= Tommy Hensley =

American football official (1932–1994)

Thomas B. Hensley (July 30, 1932 – October 30, 1994) was an American football official in the National Football League (NFL) from 1967 to 1987. During his time in the NFL, he was selected as the umpire for Super Bowl XIX in 1985. He wore uniform number 19 during his NFL career, which was later worn by Scott Green, and is currently worn by Clay Martin.

==Biography==
He attended Central High School in Knoxville, Tennessee, where he was inducted into the Wall of Fame in November 2009. He played football at the University of Tennessee for the years. His teammates at UT included Doug Atkins and Johnny Majors.
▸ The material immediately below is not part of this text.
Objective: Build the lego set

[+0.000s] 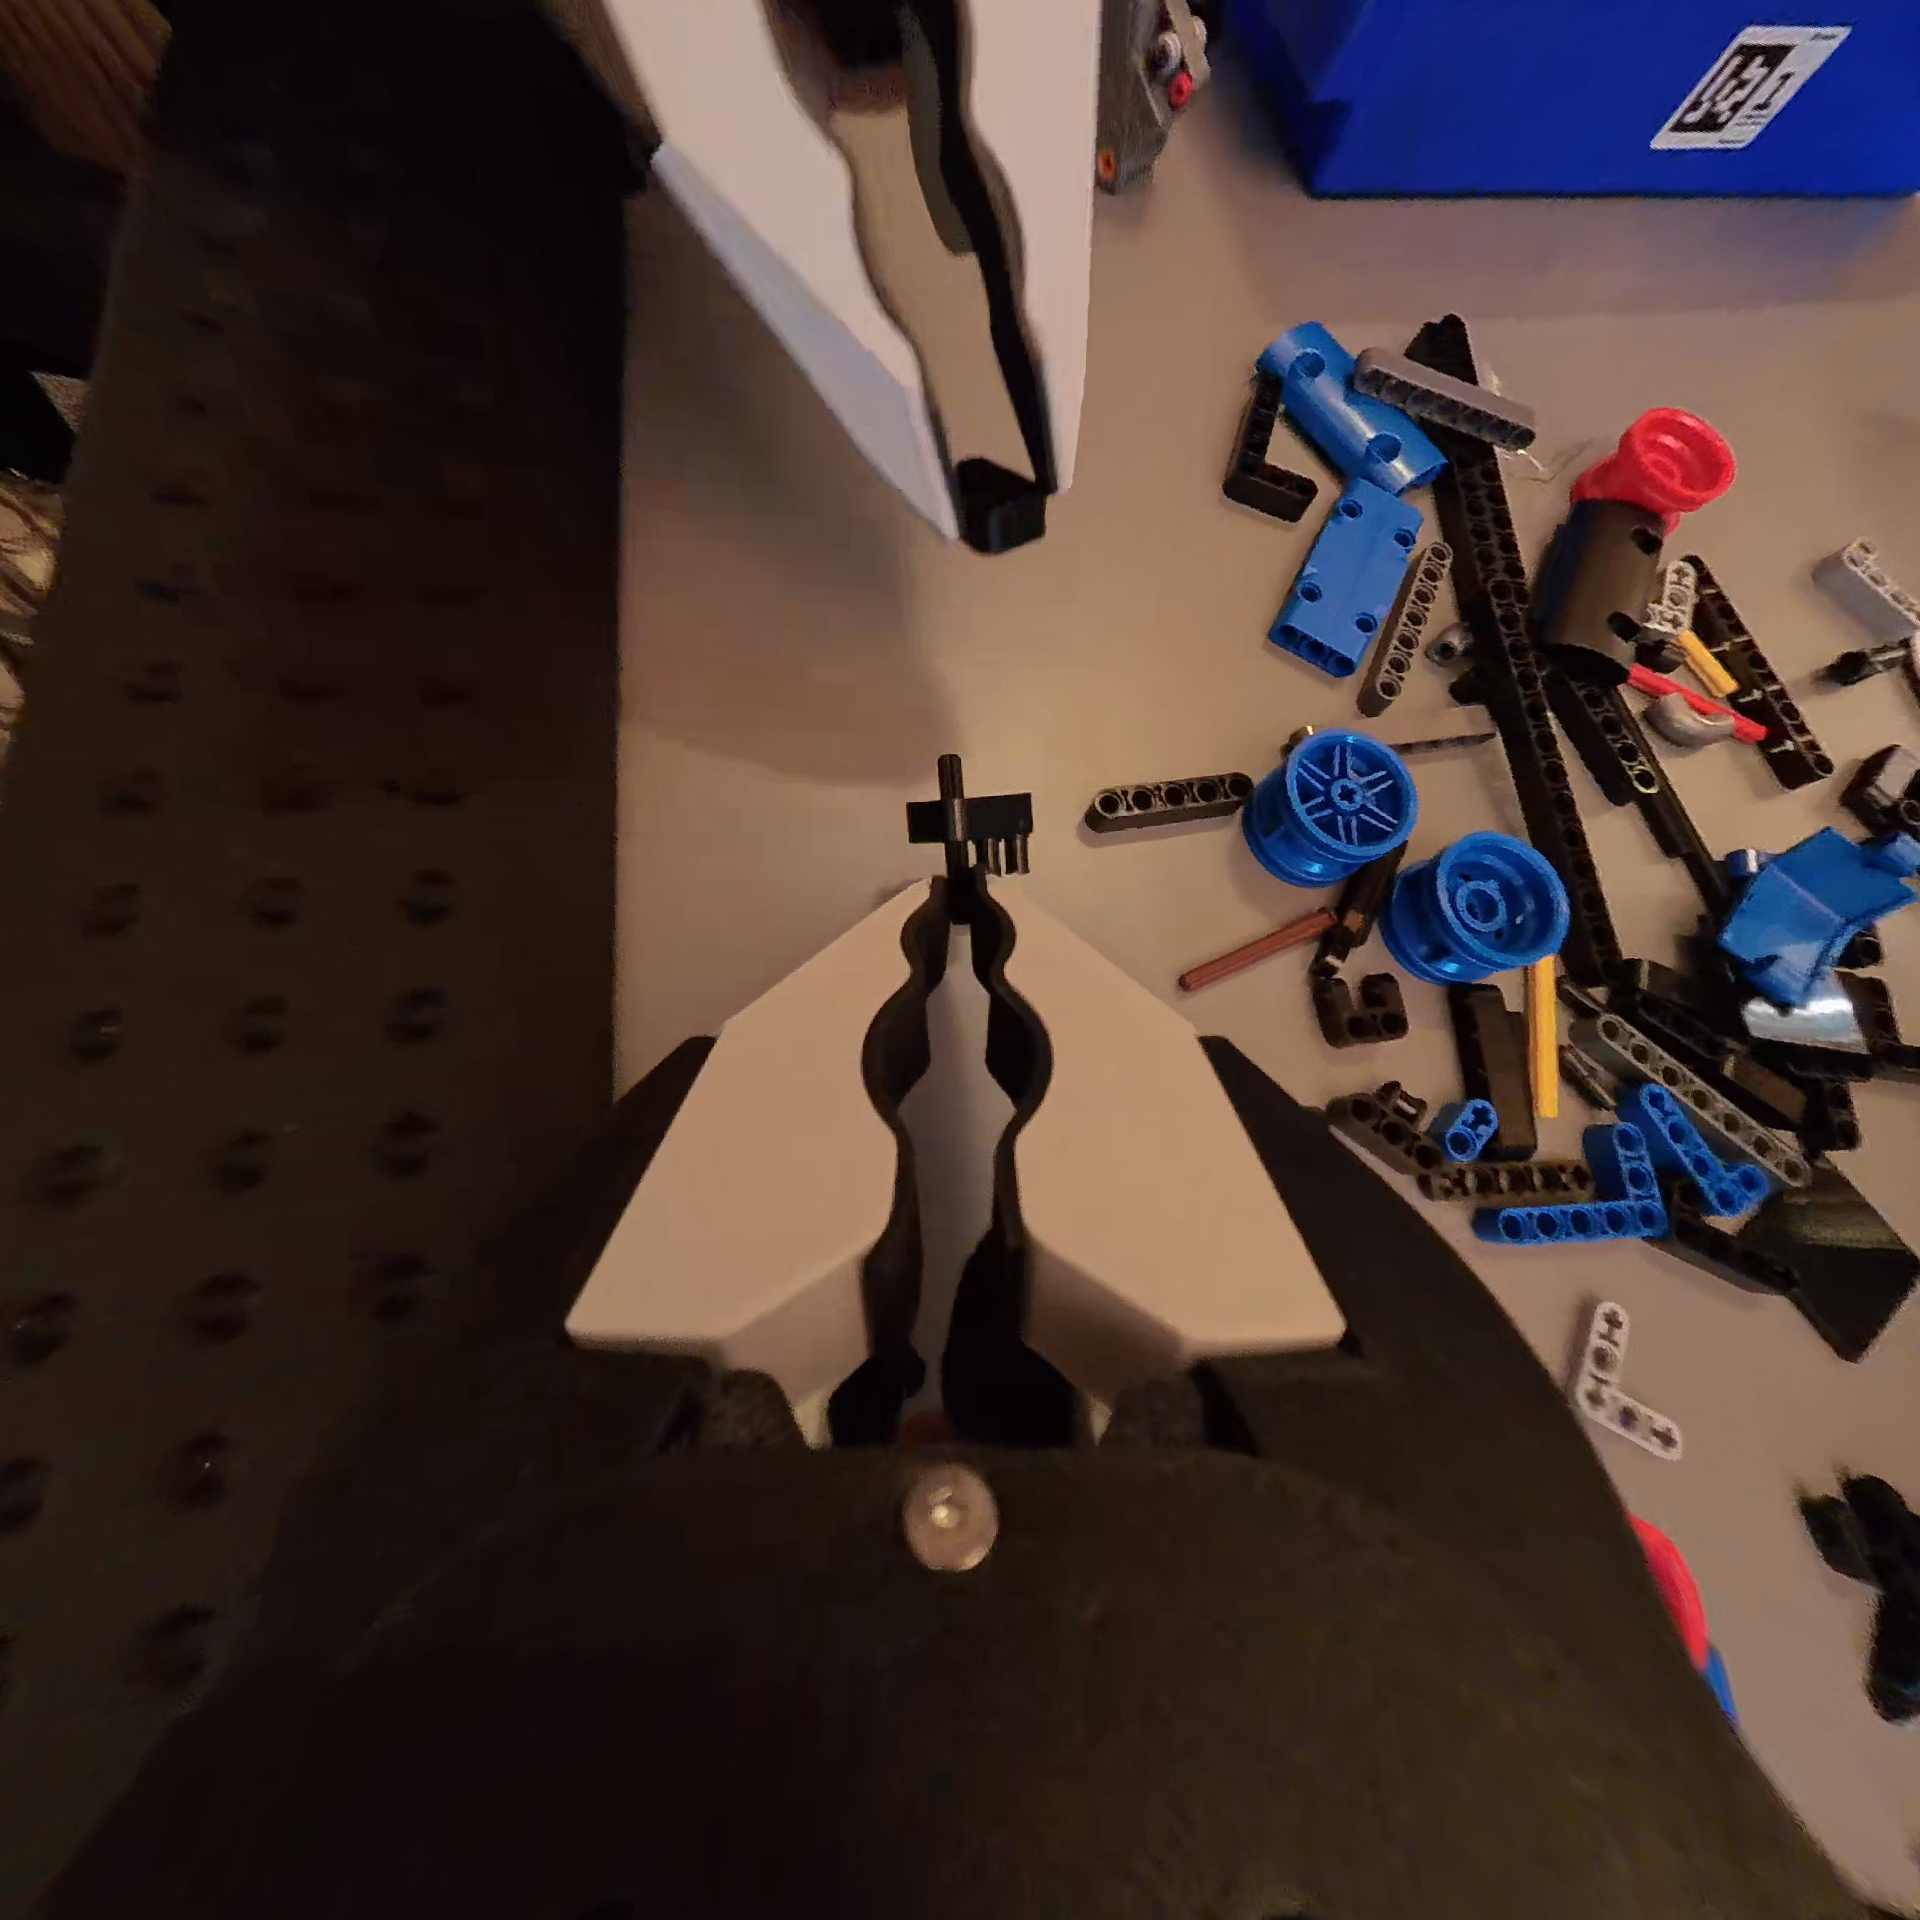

A Knoxville News Sentinel "Sports Brief" prior to his junior year said, "Tommy Hensley, age 20, 6 foot 190 pound junior (actually 6–2 and 220 pounds), from Knoxville lettered last year as a defensive tackle. His performances on
offense during the spring increased his potential value to the team. (He) has good speed and is a conscientious worker ranked with the top tackle on the squad."

Hensley was the linesman, and later umpire, on the crew of referee Bernie Ulman from 1967–74.

He was inducted into the Knoxville Sports Hall of Fame.

He died from cancer at his home in Fountain City on October 30, 1994.